■ Problem requirements ■
Repeat every line of the data exactly; the pictures stay out.

'''

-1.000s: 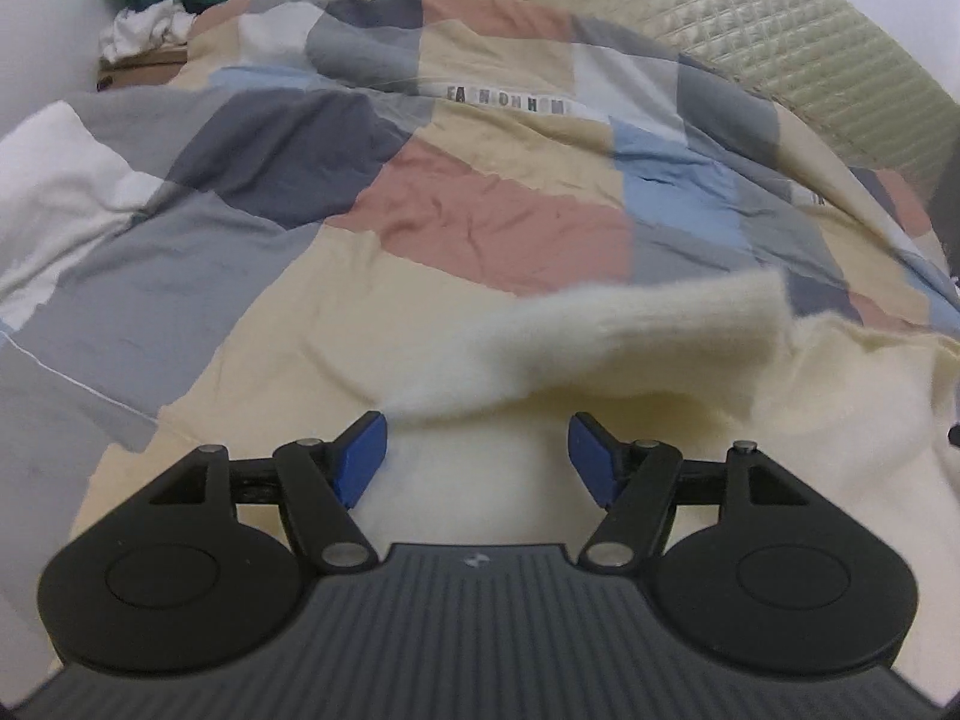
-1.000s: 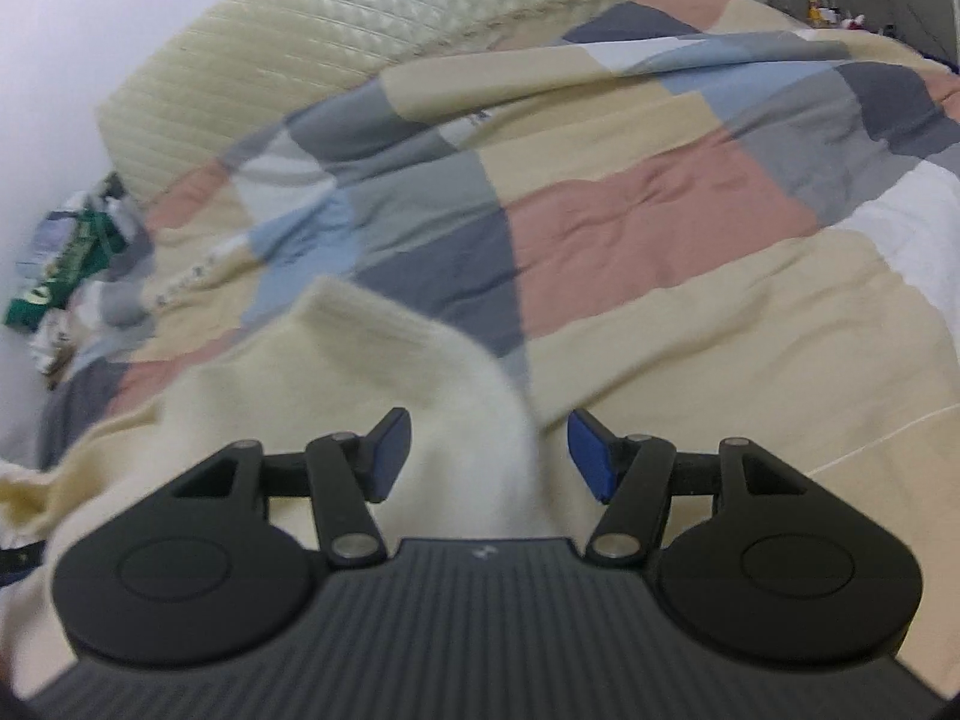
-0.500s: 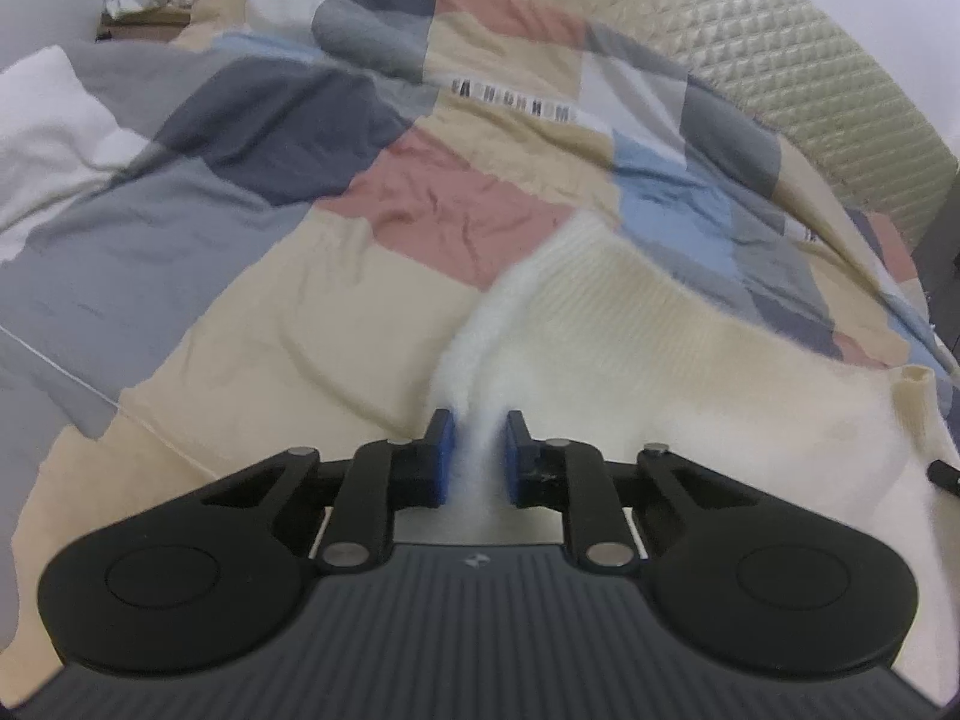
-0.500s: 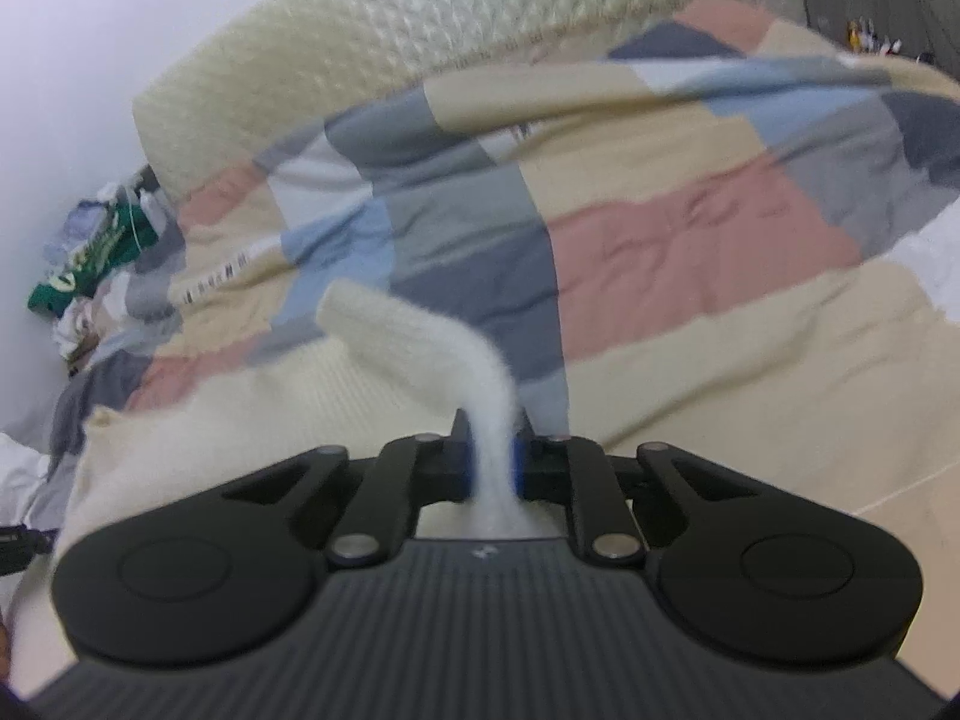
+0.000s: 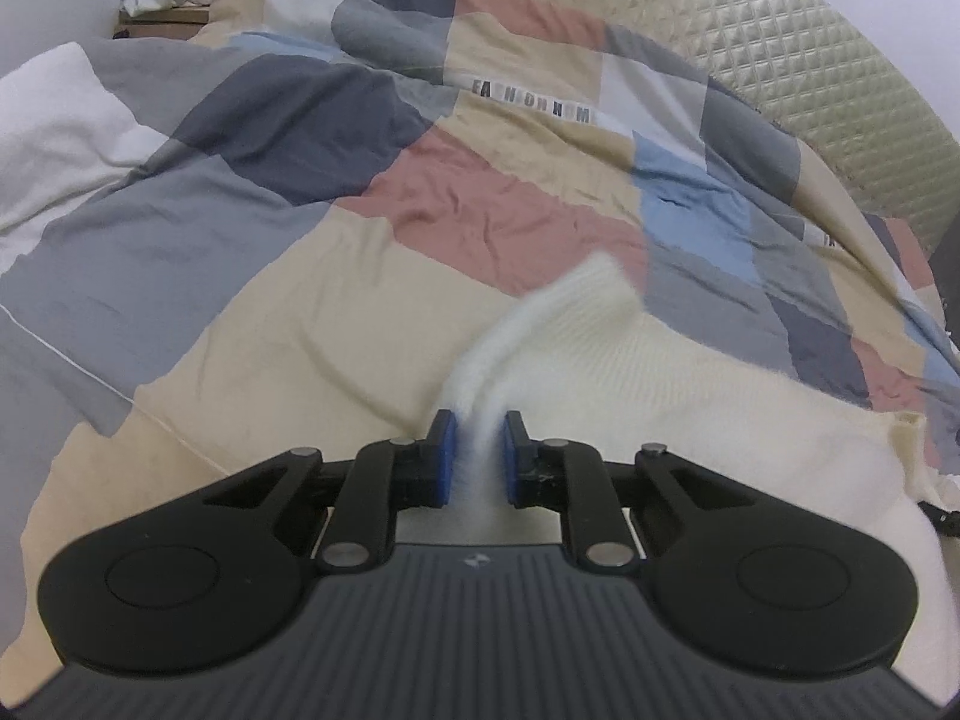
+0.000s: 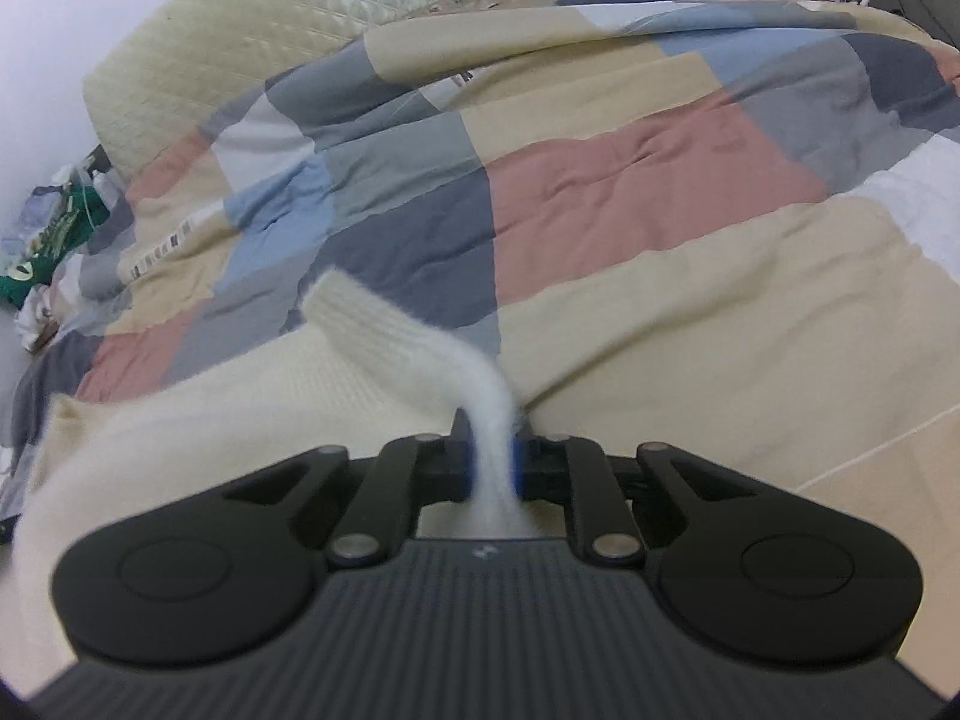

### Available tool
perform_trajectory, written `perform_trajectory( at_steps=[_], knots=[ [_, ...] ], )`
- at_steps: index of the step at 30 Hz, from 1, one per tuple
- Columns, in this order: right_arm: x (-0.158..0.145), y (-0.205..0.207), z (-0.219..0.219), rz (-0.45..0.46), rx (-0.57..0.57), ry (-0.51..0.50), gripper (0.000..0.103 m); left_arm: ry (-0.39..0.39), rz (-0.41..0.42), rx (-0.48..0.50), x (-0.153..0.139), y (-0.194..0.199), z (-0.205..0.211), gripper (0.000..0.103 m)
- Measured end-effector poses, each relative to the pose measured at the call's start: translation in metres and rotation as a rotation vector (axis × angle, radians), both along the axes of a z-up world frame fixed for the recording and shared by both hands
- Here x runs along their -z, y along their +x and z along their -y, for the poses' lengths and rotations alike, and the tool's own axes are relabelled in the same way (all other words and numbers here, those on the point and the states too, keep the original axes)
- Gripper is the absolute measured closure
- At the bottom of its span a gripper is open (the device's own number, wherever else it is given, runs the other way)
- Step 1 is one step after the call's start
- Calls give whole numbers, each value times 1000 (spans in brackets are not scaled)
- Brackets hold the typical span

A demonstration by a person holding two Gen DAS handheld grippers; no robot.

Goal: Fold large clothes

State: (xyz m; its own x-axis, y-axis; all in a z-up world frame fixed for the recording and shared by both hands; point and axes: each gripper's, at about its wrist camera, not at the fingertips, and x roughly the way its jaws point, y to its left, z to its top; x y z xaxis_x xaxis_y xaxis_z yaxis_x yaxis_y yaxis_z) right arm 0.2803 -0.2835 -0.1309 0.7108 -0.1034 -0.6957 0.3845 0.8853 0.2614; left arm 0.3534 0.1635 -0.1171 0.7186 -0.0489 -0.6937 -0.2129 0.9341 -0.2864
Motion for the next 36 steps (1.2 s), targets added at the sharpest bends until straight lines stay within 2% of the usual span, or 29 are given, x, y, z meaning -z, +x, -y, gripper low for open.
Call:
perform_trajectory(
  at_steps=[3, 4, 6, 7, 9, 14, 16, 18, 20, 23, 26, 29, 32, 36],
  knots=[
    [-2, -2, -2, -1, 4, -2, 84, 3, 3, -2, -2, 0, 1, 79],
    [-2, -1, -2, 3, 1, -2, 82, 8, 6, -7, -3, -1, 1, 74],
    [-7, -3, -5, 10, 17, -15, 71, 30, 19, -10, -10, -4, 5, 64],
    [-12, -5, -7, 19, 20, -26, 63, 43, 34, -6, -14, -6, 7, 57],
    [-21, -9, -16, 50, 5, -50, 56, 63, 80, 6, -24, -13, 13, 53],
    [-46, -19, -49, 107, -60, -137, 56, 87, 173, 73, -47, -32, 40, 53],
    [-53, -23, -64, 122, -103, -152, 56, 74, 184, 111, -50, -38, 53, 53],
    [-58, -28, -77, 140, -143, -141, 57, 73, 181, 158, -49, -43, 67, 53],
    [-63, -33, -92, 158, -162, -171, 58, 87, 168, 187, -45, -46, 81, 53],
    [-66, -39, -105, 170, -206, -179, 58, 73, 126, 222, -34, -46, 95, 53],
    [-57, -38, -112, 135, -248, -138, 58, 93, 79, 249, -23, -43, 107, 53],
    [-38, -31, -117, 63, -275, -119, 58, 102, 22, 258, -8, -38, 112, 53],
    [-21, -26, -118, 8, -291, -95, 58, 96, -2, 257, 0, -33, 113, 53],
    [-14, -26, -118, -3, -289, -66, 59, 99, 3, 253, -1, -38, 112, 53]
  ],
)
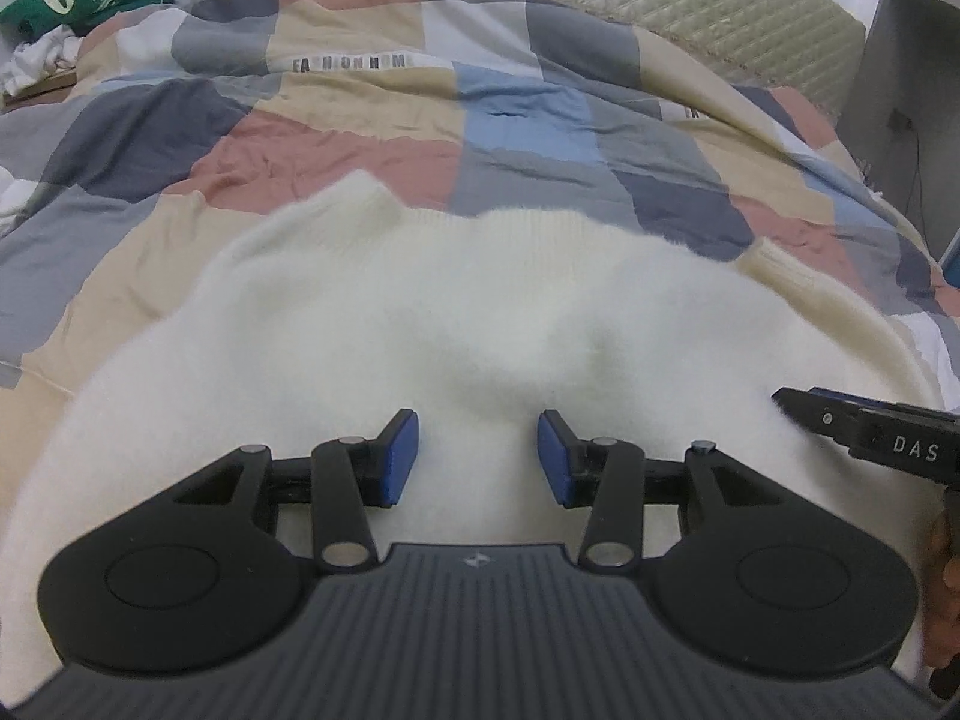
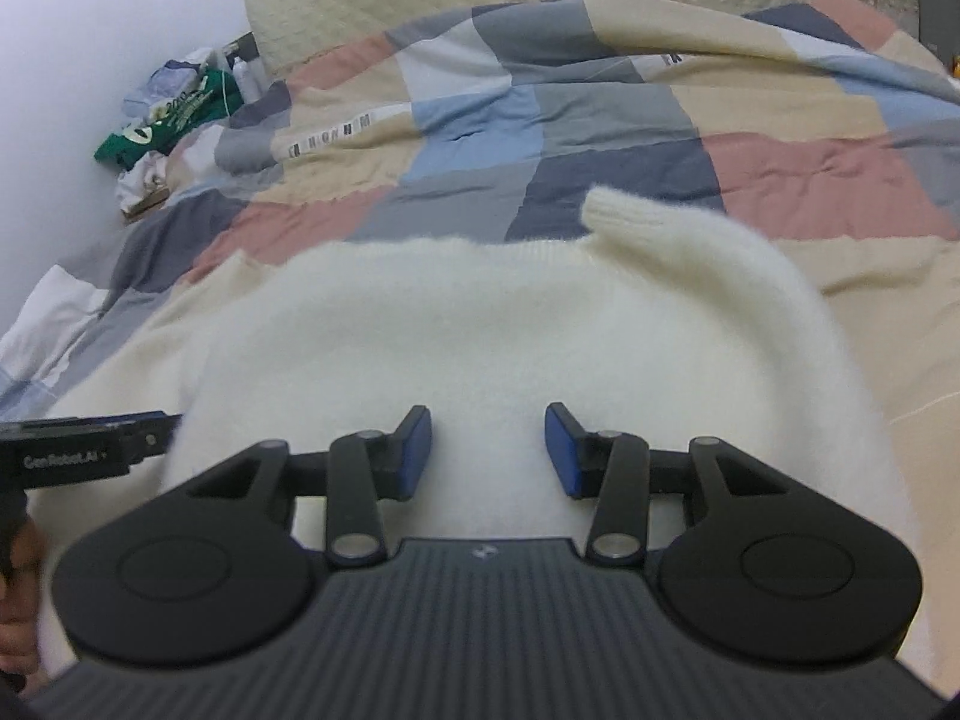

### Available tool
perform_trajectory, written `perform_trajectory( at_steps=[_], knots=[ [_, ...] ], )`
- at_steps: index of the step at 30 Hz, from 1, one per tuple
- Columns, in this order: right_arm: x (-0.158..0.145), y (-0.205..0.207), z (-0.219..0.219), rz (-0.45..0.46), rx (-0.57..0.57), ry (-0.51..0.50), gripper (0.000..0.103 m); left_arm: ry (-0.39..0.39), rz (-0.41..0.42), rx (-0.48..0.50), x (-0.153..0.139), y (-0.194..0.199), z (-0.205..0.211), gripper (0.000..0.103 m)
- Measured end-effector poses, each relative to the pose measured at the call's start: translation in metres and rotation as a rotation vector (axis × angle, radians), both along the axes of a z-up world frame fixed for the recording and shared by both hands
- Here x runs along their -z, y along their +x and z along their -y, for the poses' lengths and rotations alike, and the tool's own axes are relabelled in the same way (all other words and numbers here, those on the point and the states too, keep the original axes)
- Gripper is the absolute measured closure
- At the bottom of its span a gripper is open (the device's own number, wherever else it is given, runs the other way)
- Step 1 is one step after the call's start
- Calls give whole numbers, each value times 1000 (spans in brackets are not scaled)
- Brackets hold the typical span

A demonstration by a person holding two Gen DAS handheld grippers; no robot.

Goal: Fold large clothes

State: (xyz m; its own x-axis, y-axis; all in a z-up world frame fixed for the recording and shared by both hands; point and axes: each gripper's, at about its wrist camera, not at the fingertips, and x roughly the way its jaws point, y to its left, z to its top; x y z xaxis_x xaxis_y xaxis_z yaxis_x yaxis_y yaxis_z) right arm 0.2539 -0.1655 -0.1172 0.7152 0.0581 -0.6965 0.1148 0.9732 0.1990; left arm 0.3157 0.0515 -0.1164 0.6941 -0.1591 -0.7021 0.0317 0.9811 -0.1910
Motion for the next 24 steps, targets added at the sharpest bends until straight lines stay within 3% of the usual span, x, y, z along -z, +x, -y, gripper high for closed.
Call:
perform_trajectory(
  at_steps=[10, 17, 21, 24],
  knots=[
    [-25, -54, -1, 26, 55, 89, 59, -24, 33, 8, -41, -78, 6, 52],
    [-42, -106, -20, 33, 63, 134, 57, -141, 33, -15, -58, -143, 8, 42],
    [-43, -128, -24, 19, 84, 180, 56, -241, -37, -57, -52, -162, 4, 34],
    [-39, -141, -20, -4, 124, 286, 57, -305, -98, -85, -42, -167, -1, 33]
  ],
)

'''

■ Solution to this problem ■
-1.000s: 
-1.000s: 
-0.500s: 
-0.500s: 
+0.000s: 
+0.000s: 

### Available tool
perform_trajectory, written `perform_trajectory( at_steps=[_], knots=[ [_, ...] ], )`
- at_steps: index of the step at 30 Hz, from 1, one per tuple
- Columns, in this order: right_arm: x (-0.158..0.145), y (-0.205..0.207), z (-0.219..0.219), rz (-0.45..0.46), rx (-0.57..0.57), ry (-0.51..0.50), gripper (0.000..0.103 m); left_arm: ry (-0.39..0.39), rz (-0.41..0.42), rx (-0.48..0.50), x (-0.153..0.139), y (-0.194..0.199), z (-0.205..0.211), gripper (0.000..0.103 m)
- Measured end-effector poses, each relative to the pose measured at the call's start: translation in metres and rotation as a rotation vector (axis × angle, radians), both along the axes of a z-up world frame fixed for the recording and shared by both hands
- Here x runs along their -z, y along their +x and z along their -y, for the poses' lengths and rotations alike, and the tool's own axes are relabelled in the same way (all other words and numbers here, those on the point and the states too, keep the original axes)
- Gripper is the absolute measured closure
- At the bottom of its span a gripper is open (the device's own number, wherever else it is given, runs the other way)
- Step 1 is one step after the call's start
- Calls give whole numbers, each value times 1000 (spans in brackets are not scaled)
- Brackets hold the typical span

A demonstration by a person holding two Gen DAS handheld grippers; no robot.

Goal: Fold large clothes

State: (xyz m; its own x-axis, y-axis; all in a z-up world frame fixed for the recording and shared by both hands; point and axes: each gripper's, at about its wrist camera, not at the fingertips, and x roughly the way its jaws point, y to its left, z to its top; x y z xaxis_x xaxis_y xaxis_z yaxis_x yaxis_y yaxis_z) right arm 0.2803 -0.2835 -0.1309 0.7108 -0.1034 -0.6957 0.3845 0.8853 0.2614; left arm 0.3534 0.1635 -0.1171 0.7186 -0.0489 -0.6937 -0.2129 0.9341 -0.2864
Motion for the next 36 steps (1.2 s), targets added at the sharpest bends until straight lines stay within 2% of the usual span, or 29 are given, x, y, z meaning -z, +x, -y, gripper low for open.
Call:
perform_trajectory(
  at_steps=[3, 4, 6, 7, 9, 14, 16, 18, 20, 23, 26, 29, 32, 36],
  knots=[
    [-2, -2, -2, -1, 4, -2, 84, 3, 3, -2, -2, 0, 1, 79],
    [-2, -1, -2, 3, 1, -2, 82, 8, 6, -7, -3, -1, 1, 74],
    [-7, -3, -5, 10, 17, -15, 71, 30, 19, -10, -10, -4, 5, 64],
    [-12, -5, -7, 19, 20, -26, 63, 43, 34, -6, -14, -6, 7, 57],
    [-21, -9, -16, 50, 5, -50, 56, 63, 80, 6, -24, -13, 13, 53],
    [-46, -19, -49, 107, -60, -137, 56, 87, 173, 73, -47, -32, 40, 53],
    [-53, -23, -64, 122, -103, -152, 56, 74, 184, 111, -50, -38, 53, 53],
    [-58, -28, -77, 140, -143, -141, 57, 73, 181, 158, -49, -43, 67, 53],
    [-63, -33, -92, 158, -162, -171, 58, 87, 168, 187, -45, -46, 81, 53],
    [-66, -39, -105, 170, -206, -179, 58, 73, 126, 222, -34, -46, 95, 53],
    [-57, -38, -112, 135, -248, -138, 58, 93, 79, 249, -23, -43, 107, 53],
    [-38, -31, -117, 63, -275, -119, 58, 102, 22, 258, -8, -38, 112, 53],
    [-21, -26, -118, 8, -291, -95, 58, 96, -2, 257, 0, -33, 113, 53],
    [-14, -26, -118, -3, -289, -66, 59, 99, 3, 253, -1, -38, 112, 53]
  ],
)

### Available tool
perform_trajectory, written `perform_trajectory( at_steps=[_], knots=[ [_, ...] ], )`
- at_steps: index of the step at 30 Hz, from 1, one per tuple
- Columns, in this order: right_arm: x (-0.158..0.145), y (-0.205..0.207), z (-0.219..0.219), rz (-0.45..0.46), rx (-0.57..0.57), ry (-0.51..0.50), gripper (0.000..0.103 m); left_arm: ry (-0.39..0.39), rz (-0.41..0.42), rx (-0.48..0.50), x (-0.153..0.139), y (-0.194..0.199), z (-0.205..0.211), gripper (0.000..0.103 m)
- Measured end-effector poses, each relative to the pose measured at the call's start: translation in metres and rotation as a rotation vector (axis × angle, radians), both along the axes of a z-up world frame fixed for the recording and shared by both hands
- Here x runs along their -z, y along their +x and z along their -y, for the poses' lengths and rotations alike, and the tool's own axes are relabelled in the same way (all other words and numbers here, those on the point and the states too, keep the original axes)
- Gripper is the absolute measured closure
- At the bottom of its span a gripper is open (the device's own number, wherever else it is given, runs the other way)
- Step 1 is one step after the call's start
- Calls give whole numbers, each value times 1000 (spans in brackets are not scaled)
- Brackets hold the typical span

A demonstration by a person holding two Gen DAS handheld grippers; no robot.

Goal: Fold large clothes

State: (xyz m; its own x-axis, y-axis; all in a z-up world frame fixed for the recording and shared by both hands; point and axes: each gripper's, at about its wrist camera, not at the fingertips, and x roughly the way its jaws point, y to its left, z to its top; x y z xaxis_x xaxis_y xaxis_z yaxis_x yaxis_y yaxis_z) right arm 0.2539 -0.1655 -0.1172 0.7152 0.0581 -0.6965 0.1148 0.9732 0.1990; left arm 0.3157 0.0515 -0.1164 0.6941 -0.1591 -0.7021 0.0317 0.9811 -0.1910
Motion for the next 24 steps, targets added at the sharpest bends until straight lines stay within 3% of the usual span, x, y, z along -z, +x, -y, gripper high for closed.
Call:
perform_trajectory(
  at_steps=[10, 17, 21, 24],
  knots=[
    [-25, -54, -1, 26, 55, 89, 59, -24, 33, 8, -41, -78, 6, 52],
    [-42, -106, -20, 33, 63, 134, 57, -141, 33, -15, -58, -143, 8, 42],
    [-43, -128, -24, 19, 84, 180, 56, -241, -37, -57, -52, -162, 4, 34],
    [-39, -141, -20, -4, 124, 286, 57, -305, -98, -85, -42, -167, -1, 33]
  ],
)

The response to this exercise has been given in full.